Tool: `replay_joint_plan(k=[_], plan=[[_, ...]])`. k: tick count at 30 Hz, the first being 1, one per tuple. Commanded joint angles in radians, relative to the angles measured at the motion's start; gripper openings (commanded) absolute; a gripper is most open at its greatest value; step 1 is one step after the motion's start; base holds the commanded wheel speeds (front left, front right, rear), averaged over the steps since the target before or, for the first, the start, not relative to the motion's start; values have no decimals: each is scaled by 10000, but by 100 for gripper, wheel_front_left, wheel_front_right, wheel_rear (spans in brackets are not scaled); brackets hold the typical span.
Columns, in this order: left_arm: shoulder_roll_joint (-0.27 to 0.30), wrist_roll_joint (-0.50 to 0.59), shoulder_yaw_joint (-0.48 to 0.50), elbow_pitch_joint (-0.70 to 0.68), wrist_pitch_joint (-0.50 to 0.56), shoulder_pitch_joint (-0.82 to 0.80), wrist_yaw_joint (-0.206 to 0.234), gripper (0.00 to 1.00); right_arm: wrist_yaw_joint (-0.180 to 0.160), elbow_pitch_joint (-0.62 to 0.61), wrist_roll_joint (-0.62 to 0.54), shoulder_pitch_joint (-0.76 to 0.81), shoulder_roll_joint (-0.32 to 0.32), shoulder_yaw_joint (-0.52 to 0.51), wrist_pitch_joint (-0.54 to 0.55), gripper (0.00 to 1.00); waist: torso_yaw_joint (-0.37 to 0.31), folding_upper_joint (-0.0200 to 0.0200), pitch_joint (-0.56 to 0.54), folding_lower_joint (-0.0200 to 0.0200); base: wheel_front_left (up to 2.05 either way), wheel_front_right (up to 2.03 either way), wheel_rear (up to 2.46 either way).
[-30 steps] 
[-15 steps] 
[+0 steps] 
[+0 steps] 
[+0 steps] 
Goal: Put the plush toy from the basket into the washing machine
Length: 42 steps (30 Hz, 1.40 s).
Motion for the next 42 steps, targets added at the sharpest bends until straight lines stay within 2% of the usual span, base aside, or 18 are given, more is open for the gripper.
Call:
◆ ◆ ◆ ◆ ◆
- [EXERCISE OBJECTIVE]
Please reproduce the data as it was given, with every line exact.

- [TASK OUTPUT]
Tool: `replay_joint_plan(k=[_], plan=[[_, ...]])`. k: tick count at 30 Hz, the first being 1, one per tuple. Commanded joint angles in radians, relative to the angles measured at the motion's start; gripper openings (commanded) absolute; a gripper is most open at its greatest value; step 1 is one step after the motion's start; base holds the commanded wheel speeds (front left, front right, rear), averaged over the steps since the target before or, for the first, the start, not relative to the motion's start; values have no decimals: each is scaled by 10000, but by 100 for gripper, wheel_front_left, wheel_front_right, wheel_rear (spans in brackets are not scaled); brackets hold the typical span.
Columns, in this order: left_arm: shoulder_roll_joint (-0.27 to 0.30), wrist_roll_joint (-0.50 to 0.59), shoulder_yaw_joint (-0.48 to 0.50), elbow_pitch_joint (-0.70 to 0.68), wrist_pitch_joint (-0.50 to 0.56), shoulder_pitch_joint (-0.82 to 0.80), wrist_yaw_joint (-0.206 to 0.234), gripper (0.00 to 1.00); right_arm: wrist_yaw_joint (-0.180 to 0.160), elbow_pitch_joint (-0.62 to 0.61), wrist_roll_joint (-0.62 to 0.54), shoulder_pitch_joint (-0.76 to 0.81), shoulder_roll_joint (-0.32 to 0.32), shoulder_yaw_joint (-0.52 to 0.51), wrist_pitch_joint (-0.54 to 0.55), gripper (0.00 to 1.00); waist: torso_yaw_joint (-0.37 to 0.31), folding_upper_joint (-0.0200 to 0.0200), pitch_joint (-0.56 to 0.54), folding_lower_joint (-0.0200 to 0.0200); base: wheel_front_left (up to 2.05 either way), wheel_front_right (up to 2.03 either way), wheel_rear (up to 2.46 either way).
[-30 steps] 
[-15 steps] 
[+0 steps] 
[+0 steps] 
[+0 steps] 
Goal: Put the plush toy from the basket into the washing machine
Length: 42 steps (30 Hz, 1.40 s).
Motion for the next 42 steps, targets added at the sharpest bends until straight lines stay within 2% of the usual span, base aside, or 18 are given, more is open for the gripper.
Call:

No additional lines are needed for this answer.